“Could you?” Marley leaned forward eagerly.
“I’d like to.” She was trailing one white hand in the water.
“Will you?”
“Yes,” she said. “We can do it over at Mayme’s—any time. She’ll play for us.”
Marley felt a great gratitude, and he wondered how he could pour it forth upon her.
“You are too good to me,” he exclaimed.
Then, suddenly, a change came over the dark surface of the waters. A mellow quality touched them; they seemed to tremble ecstatically, then they broke into sparkling ripples; the air quivered with a luminous beauty and a light flooded the little valley. Marley and Lavinia turned instinctively and looked up, and there, over the tops of the trees, black a moment before, now rounded domes of silver, rose the moon. They gazed at it a long time. Finally Marley turned and looked at Lavinia.
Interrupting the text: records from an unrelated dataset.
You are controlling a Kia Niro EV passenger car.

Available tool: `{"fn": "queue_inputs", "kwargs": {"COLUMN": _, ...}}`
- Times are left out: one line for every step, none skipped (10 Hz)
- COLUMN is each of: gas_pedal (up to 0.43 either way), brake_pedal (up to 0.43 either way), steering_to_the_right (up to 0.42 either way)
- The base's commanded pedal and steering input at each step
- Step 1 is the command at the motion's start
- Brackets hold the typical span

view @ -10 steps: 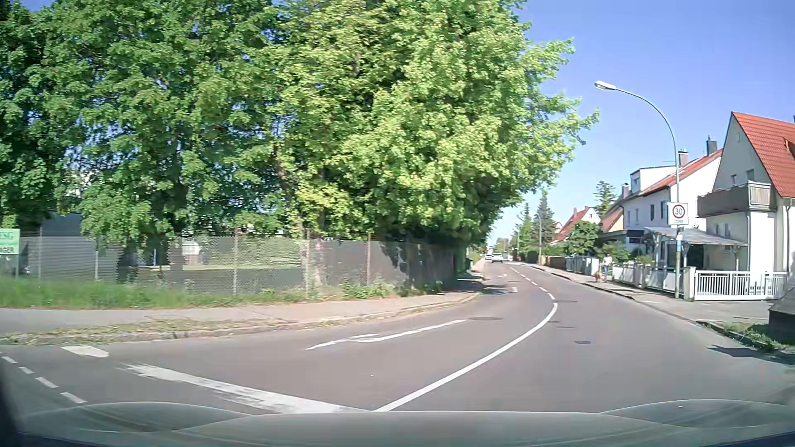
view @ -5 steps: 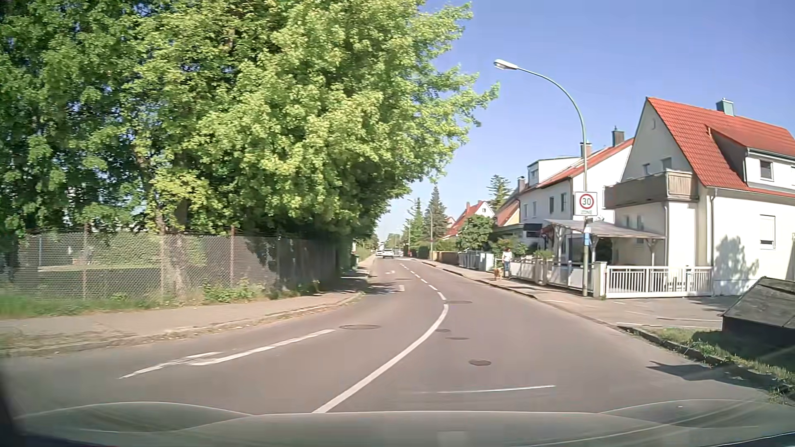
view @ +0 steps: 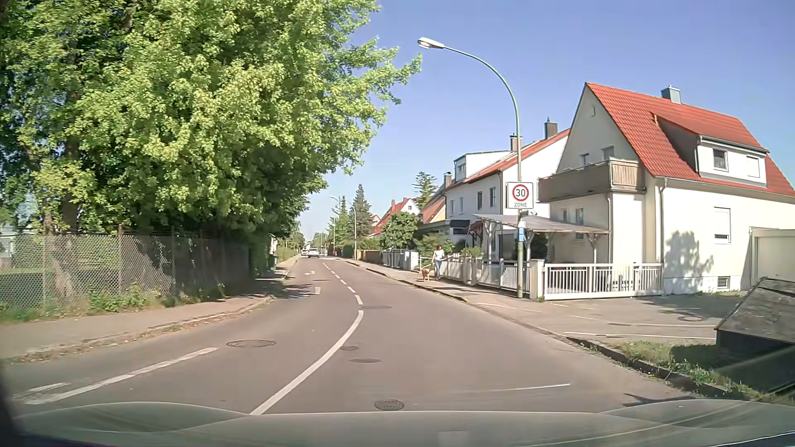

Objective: Follow the waypoints while adhering to traffic rules and regulations

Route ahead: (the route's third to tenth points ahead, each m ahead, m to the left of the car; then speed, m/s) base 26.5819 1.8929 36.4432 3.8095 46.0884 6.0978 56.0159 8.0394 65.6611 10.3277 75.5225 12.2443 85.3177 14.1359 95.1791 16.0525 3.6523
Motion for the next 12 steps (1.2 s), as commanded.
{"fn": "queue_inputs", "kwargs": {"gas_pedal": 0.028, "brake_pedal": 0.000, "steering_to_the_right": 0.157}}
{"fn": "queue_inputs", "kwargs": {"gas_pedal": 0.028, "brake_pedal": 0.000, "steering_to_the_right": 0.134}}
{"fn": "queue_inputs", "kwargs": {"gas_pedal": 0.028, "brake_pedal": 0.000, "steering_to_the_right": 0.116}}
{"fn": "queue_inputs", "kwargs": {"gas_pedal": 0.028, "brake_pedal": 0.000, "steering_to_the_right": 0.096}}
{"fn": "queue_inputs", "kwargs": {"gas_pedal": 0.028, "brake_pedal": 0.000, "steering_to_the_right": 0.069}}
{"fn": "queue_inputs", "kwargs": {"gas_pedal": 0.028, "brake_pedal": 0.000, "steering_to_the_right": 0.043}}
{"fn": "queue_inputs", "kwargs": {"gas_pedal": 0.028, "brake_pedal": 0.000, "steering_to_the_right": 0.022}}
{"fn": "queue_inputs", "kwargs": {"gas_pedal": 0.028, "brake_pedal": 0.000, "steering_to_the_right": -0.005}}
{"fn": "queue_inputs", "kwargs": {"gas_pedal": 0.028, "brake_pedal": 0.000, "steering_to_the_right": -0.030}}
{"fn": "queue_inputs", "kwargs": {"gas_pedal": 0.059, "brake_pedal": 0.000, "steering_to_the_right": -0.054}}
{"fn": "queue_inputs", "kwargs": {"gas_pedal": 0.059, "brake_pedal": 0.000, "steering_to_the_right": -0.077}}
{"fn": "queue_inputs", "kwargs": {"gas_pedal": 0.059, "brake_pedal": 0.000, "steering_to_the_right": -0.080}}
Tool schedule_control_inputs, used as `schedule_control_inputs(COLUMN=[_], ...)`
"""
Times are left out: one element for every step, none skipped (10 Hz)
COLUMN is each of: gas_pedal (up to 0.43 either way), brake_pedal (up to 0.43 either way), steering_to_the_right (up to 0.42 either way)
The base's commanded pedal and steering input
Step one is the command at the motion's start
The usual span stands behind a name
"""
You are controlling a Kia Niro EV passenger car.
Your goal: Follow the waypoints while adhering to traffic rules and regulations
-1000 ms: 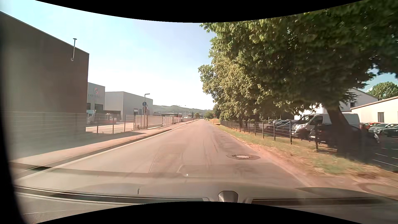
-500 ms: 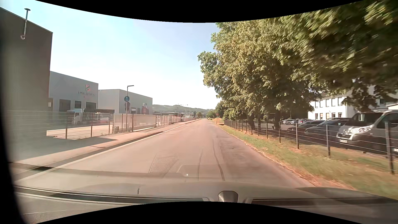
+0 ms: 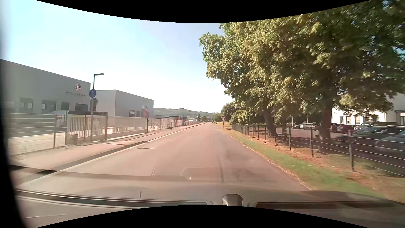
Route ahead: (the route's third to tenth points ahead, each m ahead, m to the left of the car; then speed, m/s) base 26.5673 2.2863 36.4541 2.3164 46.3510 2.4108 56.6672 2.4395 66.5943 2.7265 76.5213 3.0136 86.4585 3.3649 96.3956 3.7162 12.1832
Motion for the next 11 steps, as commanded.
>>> schedule_control_inputs(gas_pedal=[0.157,0.157,0.157,0.169,0.169,0.169,0.169,0.169,0.169,0.157,0.157], brake_pedal=[0.006,0.006,0.006,0.006,0.006,0.006,0.006,0.006,0.006,0.012,0.006], steering_to_the_right=[-0.002,-0.003,-0.003,-0.003,-0.003,-0.003,-0.003,-0.003,-0.003,-0.003,-0.003])
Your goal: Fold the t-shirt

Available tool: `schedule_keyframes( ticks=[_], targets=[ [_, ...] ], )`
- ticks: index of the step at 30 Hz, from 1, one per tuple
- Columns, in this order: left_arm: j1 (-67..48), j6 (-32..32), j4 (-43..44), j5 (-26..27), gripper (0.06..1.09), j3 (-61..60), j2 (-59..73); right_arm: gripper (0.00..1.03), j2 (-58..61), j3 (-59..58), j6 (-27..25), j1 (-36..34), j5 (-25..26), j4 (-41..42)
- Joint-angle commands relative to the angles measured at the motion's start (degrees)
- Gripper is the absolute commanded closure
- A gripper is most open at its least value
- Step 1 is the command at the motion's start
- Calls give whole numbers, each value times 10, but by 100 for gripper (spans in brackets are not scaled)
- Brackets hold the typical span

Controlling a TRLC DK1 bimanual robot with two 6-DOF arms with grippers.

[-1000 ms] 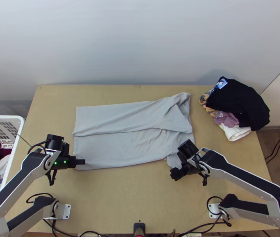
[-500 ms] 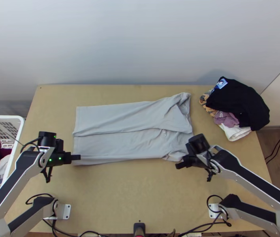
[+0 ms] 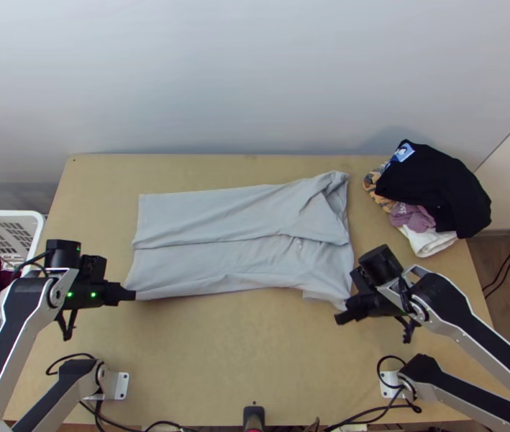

Her white dress had become a drapery, her arms gleamed, her eyes were lustrous in the transfiguration of the moonlight. He could see that her lips were slightly parted, and her fingertips, dipped in the cool water over the gunwale of the boat, trailed behind them a long narrow thread of silver. They looked into each other’s eyes, and neither spoke. They drifted on. At last, Marley said:
“Lavinia!”
She stirred.
“Do you know—” he began, and then he stopped. “Don’t you know,” he went on, “can’t you see, that I love you?”